WORK ITEM
Reproduce the first line of the entries that follow and each later line, word for word, ending with the one containing "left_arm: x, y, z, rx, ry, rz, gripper".

TASK INPUTS
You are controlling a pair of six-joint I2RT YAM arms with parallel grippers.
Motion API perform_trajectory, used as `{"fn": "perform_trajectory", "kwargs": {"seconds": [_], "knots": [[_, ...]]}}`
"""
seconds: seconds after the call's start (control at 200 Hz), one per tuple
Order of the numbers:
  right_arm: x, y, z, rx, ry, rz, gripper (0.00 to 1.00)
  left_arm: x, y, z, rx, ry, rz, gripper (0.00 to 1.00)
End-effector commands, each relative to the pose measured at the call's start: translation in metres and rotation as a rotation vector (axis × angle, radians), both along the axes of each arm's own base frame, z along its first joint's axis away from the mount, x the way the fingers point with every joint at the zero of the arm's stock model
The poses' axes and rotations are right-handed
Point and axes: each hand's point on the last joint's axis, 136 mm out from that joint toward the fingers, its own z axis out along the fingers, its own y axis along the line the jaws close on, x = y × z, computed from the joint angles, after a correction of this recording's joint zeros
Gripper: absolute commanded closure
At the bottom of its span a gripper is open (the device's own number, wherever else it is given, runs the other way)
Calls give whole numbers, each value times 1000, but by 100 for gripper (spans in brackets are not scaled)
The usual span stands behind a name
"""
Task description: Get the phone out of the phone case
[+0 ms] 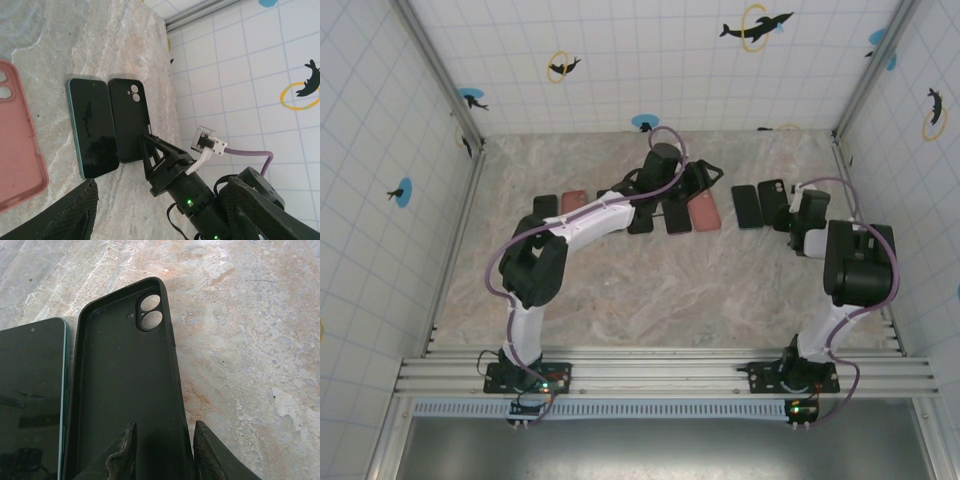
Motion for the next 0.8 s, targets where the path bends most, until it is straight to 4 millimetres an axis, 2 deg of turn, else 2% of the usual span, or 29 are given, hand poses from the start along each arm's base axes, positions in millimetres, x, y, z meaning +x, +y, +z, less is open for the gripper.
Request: {"fn": "perform_trajectory", "kwargs": {"seconds": [0.0,0.155,0.285,0.405,0.5,0.591,0.736,0.796], "knots": [[9,-6,16,-83,-27,12,65,-2,12,26,-1,-55,-3,30],[13,-5,24,-155,-30,46,59,-1,21,31,12,-76,-2,23],[16,-2,39,-205,-53,74,54,2,34,32,59,-110,12,17],[14,14,66,-161,-108,122,48,3,54,27,161,-184,8,9],[8,38,88,-94,-168,205,41,3,72,15,311,-270,-26,4],[-1,59,100,-82,-171,286,39,4,96,1,450,-355,-50,2],[-19,73,114,-24,-212,329,35,3,147,-18,547,-416,-50,2],[-29,78,117,21,-227,347,30,0,173,-28,592,-426,-33,2]]}}
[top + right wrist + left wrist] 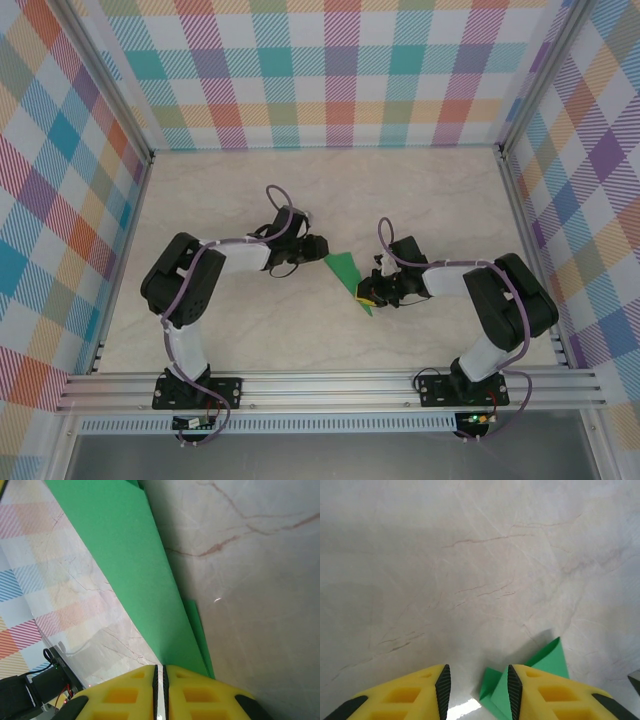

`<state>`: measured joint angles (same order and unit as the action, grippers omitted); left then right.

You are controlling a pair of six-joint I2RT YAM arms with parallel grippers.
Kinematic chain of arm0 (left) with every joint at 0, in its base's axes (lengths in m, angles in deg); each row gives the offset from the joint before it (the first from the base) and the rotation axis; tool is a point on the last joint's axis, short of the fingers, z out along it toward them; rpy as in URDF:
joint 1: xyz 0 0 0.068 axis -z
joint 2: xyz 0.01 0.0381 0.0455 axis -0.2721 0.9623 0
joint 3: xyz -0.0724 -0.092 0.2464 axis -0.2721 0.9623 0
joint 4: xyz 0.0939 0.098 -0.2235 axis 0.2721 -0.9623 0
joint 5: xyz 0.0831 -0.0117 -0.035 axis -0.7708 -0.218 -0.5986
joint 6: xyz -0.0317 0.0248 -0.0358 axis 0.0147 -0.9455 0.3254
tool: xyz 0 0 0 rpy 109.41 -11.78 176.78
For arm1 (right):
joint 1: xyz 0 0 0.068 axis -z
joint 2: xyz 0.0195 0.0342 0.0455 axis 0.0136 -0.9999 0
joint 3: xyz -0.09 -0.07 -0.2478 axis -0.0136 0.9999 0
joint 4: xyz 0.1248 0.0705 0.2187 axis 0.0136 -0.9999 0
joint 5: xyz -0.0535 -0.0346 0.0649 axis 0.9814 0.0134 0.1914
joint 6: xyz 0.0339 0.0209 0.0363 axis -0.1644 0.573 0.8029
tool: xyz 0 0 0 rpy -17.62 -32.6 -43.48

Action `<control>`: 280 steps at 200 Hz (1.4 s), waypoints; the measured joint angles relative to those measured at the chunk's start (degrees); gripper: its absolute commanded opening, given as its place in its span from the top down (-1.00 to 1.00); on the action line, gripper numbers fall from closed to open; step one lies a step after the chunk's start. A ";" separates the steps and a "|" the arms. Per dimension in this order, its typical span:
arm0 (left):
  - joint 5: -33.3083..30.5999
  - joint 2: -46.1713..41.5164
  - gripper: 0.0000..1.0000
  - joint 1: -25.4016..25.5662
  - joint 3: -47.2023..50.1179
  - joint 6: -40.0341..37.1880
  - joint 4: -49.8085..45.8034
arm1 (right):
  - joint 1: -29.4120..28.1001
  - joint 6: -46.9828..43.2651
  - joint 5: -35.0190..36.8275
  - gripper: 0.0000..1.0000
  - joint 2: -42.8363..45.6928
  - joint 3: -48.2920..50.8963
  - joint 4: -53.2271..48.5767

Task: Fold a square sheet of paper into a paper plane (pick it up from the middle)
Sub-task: Fold the wing for the fifth time at the center of the table, then move a paper plane to the center of the table.

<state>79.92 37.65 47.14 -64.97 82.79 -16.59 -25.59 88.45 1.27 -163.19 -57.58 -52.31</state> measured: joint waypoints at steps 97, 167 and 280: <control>-5.44 -11.65 0.02 6.71 -0.46 8.59 -12.61 | -3.67 8.50 9.44 0.31 20.61 1.53 -8.35; -18.08 0.90 -0.06 19.71 -22.69 14.40 -32.89 | 6.03 2.54 15.82 0.27 22.25 1.38 -18.71; -22.58 13.88 -0.24 22.03 -38.88 20.79 -50.07 | 6.08 2.03 16.06 0.23 22.80 5.53 -19.17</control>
<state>57.35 51.53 69.18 -103.86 103.57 -66.66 -19.51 90.48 17.33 -140.40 -52.05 -71.48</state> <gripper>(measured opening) 0.620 0.382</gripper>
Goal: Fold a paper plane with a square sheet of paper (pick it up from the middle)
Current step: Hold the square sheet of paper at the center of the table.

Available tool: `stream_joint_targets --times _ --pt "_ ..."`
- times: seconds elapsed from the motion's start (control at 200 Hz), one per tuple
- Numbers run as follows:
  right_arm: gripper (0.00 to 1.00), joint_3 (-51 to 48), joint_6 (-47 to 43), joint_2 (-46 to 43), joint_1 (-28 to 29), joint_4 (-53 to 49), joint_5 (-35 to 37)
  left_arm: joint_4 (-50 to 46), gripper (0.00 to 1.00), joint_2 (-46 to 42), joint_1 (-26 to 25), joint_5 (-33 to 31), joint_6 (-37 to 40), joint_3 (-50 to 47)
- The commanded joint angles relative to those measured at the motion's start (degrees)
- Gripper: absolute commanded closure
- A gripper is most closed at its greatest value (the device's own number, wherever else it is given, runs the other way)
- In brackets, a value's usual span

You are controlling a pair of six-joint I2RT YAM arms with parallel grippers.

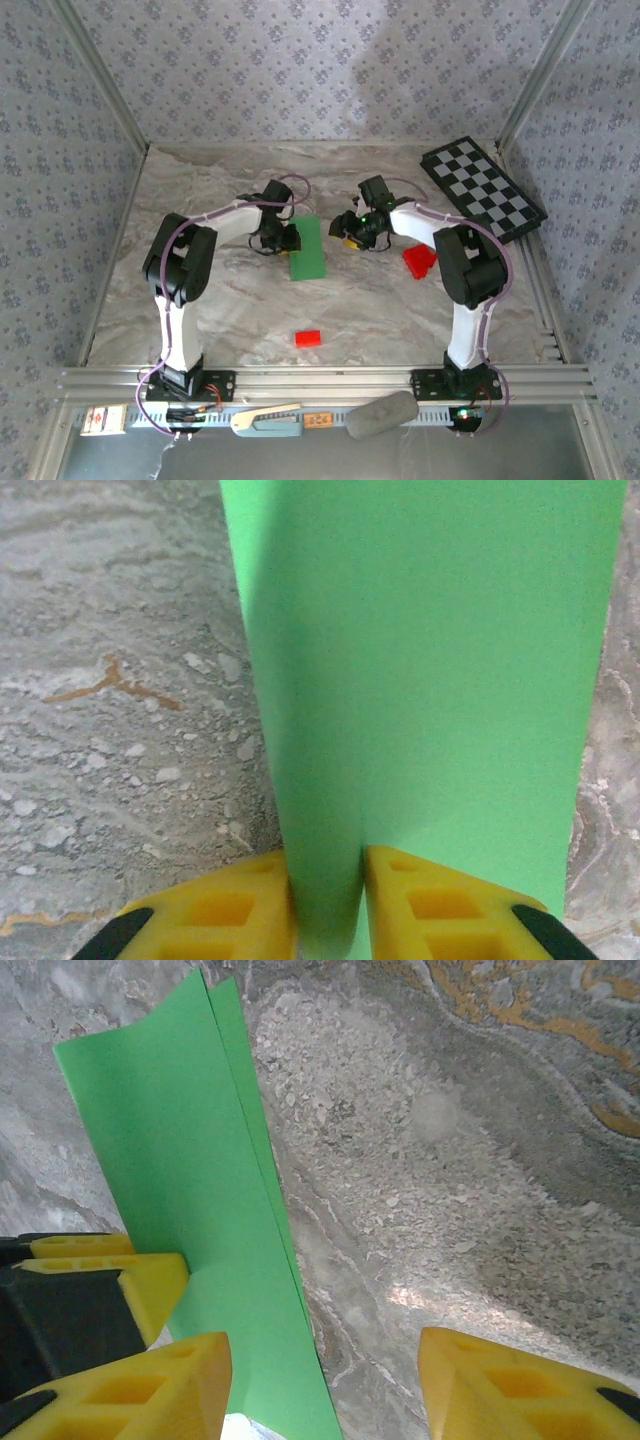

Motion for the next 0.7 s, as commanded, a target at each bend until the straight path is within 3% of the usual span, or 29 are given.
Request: stream_joint_targets --times 0.0,0.265,0.695 --pt "0.46 1.3 -1.3 1.0 0.4 -0.8 -1.1 -0.6 0.74 1.0 -0.1 3.2 4.5 -1.1" --pt "0.46 2.3 -2.1 2.2 0.9 -1.3 -1.5 -1.3 0.70 0.5 -0.1 3.7 9.6 -0.9" --pt "0.47 2.7 -2.2 3.0 1.2 -1.5 -1.6 -1.9 0.77 2.1 0.3 1.3 8.0 0.0"
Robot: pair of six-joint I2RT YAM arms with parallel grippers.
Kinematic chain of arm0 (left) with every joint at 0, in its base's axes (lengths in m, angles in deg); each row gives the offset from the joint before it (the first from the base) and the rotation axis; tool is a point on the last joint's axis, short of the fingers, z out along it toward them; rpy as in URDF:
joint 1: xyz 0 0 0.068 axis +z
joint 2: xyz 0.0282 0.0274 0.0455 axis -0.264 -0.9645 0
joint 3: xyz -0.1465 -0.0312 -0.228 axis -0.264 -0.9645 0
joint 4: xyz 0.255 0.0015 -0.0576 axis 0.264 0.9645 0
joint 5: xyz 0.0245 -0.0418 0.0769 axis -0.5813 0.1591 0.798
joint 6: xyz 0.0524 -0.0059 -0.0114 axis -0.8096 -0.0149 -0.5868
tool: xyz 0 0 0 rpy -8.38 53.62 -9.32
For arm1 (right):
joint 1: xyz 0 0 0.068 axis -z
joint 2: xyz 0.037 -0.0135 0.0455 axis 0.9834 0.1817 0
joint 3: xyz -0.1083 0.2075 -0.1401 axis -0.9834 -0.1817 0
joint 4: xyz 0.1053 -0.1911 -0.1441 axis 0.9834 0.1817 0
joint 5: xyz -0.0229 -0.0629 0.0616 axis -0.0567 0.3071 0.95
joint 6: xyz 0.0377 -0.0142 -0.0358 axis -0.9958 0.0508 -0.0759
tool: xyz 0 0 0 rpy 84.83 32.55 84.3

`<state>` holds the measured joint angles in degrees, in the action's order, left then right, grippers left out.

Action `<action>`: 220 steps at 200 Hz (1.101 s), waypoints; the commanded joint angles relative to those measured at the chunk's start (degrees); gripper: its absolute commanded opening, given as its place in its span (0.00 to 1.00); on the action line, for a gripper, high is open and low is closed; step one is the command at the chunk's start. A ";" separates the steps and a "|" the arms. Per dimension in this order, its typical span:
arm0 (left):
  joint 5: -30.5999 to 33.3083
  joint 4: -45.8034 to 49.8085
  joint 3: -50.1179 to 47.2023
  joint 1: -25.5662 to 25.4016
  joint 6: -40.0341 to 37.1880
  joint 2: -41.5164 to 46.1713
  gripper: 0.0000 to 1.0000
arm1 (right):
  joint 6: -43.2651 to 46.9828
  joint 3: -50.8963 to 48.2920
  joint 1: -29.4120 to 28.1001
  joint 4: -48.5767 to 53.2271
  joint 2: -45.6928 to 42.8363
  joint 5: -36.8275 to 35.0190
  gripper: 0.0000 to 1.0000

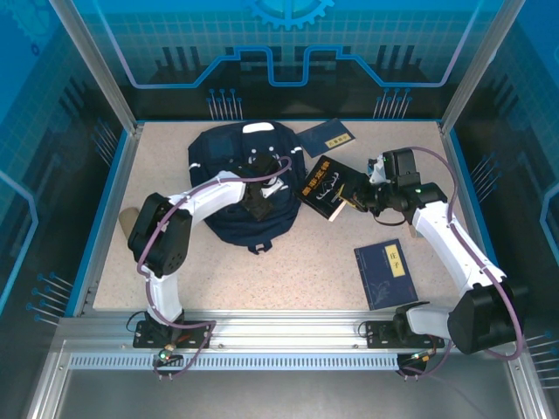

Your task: Pack books, pencil case, and school supplies into a backpack

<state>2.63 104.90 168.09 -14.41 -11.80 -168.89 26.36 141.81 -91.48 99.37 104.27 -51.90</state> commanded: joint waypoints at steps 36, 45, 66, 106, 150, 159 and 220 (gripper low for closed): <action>2.65 0.81 3.10 -0.15 0.31 -1.05 0.30 | -0.29 0.28 -0.05 -2.58 -2.47 0.73 0.02; 3.02 -0.33 2.54 -0.18 0.50 0.51 0.26 | -0.28 0.27 -0.08 -2.39 -2.60 0.43 0.02; 4.17 -3.91 0.77 -0.30 1.36 5.65 0.17 | 0.00 0.42 -0.03 -1.49 -3.29 -0.74 0.02; 6.53 -11.74 -1.36 -0.76 4.56 15.92 0.06 | 0.24 0.55 0.14 0.83 -6.40 -4.92 0.02; 12.67 -16.85 0.89 -1.55 10.61 19.69 0.00 | 1.00 -0.09 -0.53 0.40 -6.57 -0.62 0.03; 12.58 -17.78 1.33 -1.89 11.16 20.08 0.00 | 0.43 -0.66 -0.89 -0.93 -6.11 1.94 0.03; 11.32 -19.53 7.08 -4.31 12.93 18.97 0.00 | -6.14 -3.94 -6.04 -14.09 -4.13 10.67 0.03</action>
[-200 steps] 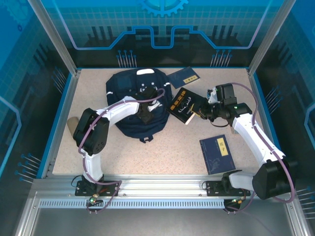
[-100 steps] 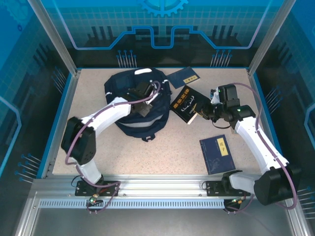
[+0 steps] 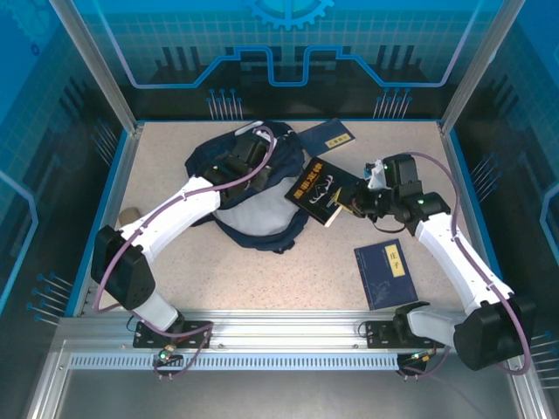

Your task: Pack books, pencil case, and school supplies into a backpack

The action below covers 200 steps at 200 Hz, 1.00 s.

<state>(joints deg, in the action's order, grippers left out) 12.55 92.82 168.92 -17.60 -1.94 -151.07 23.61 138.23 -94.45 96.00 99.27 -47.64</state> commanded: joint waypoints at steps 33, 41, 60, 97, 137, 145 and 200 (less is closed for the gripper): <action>1.86 -6.59 8.01 -1.77 5.94 1.62 0.00 | -11.86 -3.93 -6.29 -24.61 5.17 6.82 0.02; 1.61 -6.45 8.24 -1.74 6.62 1.95 0.00 | -13.51 -4.58 -6.65 -28.26 6.21 6.19 0.02; 0.27 -5.75 9.05 -1.73 7.93 2.64 0.00 | -16.96 -4.35 -7.70 -37.02 10.24 5.32 0.01; -1.37 -3.92 10.49 -1.82 8.57 2.77 0.00 | -18.99 -0.10 -10.04 -43.97 17.41 1.10 0.00; -0.94 -3.86 11.27 -1.81 9.69 2.47 0.00 | -23.87 3.06 -11.95 -50.48 26.49 -6.04 0.01; -0.89 -3.84 11.67 -1.88 9.84 2.36 0.00 | -24.90 3.77 -12.13 -52.50 28.73 -6.71 0.01; -0.80 -3.41 12.51 -1.83 10.59 1.97 0.00 | -27.81 15.09 -14.82 -53.76 44.37 -9.50 0.03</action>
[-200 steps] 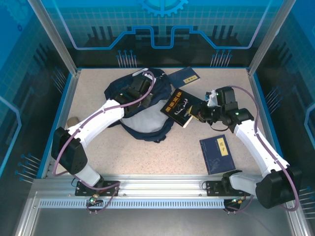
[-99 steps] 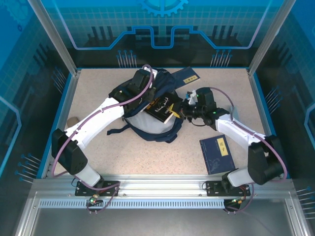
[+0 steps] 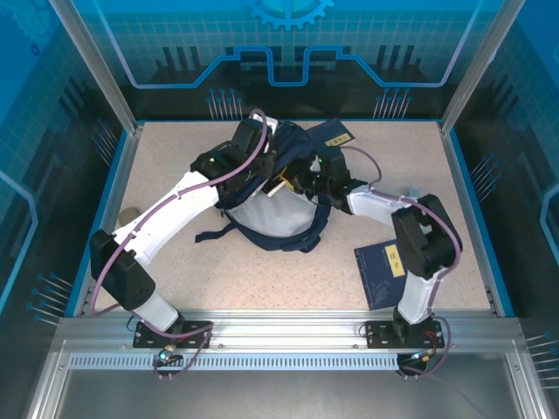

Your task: Pack books, pencil case, and school supplies into a backpack

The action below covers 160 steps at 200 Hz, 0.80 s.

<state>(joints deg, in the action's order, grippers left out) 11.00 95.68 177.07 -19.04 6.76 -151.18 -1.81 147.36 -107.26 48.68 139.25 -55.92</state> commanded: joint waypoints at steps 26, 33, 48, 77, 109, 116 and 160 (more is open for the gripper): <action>1.26 -5.84 4.18 -0.39 2.07 2.33 0.00 | -5.23 12.39 -3.64 -3.83 11.17 1.79 0.17; 1.51 -5.68 4.10 -0.38 2.14 2.42 0.00 | -5.31 13.00 -3.90 -3.18 11.78 2.32 0.28; 2.10 -5.43 3.62 -0.31 1.85 2.68 0.00 | -4.12 11.97 -4.09 -1.23 10.48 2.57 0.47; 2.95 -5.49 1.98 0.29 1.52 2.84 0.00 | -0.49 5.99 -2.60 5.64 3.38 3.77 0.57; 2.99 -7.16 -1.77 1.86 2.68 3.60 0.00 | 2.85 -3.67 -1.06 10.97 -6.13 6.51 0.52; 2.90 -7.38 -2.81 2.39 3.14 3.91 0.00 | 4.02 -5.60 -0.89 12.50 -8.37 6.80 0.51; 2.99 -9.47 -13.12 4.62 5.42 9.30 0.00 | 19.87 -10.86 0.80 35.59 -23.06 -3.28 0.50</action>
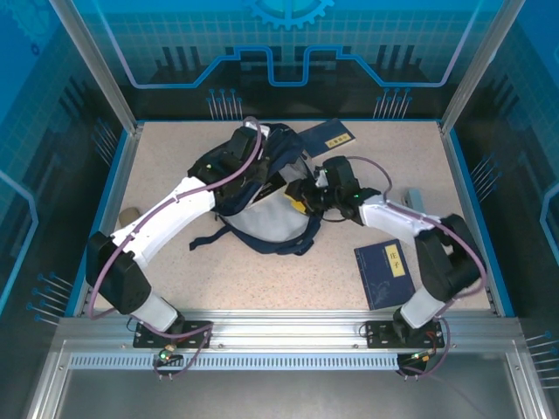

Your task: Pack books, pencil case, and school supplies into a backpack

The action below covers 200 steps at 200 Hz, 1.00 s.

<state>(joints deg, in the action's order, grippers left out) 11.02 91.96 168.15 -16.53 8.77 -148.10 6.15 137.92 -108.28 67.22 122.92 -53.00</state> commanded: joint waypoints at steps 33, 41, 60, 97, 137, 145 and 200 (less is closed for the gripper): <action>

ANSWER SECTION
You are controlling a pair of six-joint I2RT YAM arms with parallel grippers.
Motion API perform_trajectory, used as `{"fn": "perform_trajectory", "kwargs": {"seconds": [_], "knots": [[_, ...]]}}`
"""
seconds: seconds after the call's start (control at 200 Hz), one per tuple
Order of the numbers:
  right_arm: x, y, z, rx, ry, rz, gripper (0.00 to 1.00)
  left_arm: x, y, z, rx, ry, rz, gripper (0.00 to 1.00)

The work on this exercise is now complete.